• **PROBLEM TO WORK ON**:
Look through the data below. Show each line where the string "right" occurs.

• **DATA EXTRACT**:
···

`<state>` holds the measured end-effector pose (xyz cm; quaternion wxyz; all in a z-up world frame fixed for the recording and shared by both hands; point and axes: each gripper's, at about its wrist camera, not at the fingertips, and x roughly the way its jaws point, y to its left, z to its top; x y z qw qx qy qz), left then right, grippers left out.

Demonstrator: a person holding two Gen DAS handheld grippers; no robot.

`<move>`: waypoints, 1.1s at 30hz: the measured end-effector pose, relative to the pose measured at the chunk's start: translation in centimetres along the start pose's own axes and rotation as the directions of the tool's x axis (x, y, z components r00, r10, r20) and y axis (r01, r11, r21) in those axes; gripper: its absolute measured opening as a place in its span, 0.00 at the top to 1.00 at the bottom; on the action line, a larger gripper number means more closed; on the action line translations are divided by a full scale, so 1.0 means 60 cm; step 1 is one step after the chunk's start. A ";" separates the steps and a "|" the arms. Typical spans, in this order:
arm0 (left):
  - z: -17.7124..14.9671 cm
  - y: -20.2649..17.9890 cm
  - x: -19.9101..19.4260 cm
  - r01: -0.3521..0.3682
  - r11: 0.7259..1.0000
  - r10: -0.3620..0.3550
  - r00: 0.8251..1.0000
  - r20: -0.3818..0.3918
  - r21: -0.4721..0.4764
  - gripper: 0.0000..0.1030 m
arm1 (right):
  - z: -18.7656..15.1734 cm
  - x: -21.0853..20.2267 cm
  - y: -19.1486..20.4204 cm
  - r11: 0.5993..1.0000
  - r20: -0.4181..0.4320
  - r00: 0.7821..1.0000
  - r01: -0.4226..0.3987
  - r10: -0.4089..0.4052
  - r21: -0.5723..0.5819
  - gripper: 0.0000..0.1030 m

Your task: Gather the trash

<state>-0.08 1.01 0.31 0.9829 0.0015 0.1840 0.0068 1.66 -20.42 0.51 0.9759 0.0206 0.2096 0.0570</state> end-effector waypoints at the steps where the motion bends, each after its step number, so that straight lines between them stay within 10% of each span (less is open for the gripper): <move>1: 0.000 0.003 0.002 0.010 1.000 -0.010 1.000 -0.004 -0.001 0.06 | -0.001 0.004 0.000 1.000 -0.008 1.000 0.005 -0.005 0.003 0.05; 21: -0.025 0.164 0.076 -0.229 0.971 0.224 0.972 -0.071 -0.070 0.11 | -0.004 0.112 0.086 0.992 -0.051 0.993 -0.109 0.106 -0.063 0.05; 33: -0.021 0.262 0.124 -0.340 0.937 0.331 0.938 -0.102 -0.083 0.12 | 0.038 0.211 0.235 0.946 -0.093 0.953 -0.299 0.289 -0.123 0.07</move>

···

• **ANSWER BELOW**:
`<state>` holds the measured end-effector pose (xyz cm; quaternion wxyz; all in a z-up world frame fixed for the recording and shared by both hands; point and axes: each gripper's, at about its wrist camera, not at the fingertips, and x roughly the way its jaws point, y to its left, z to its top; x y z qw qx qy qz), left then right, grippers left out.
arm1 (right):

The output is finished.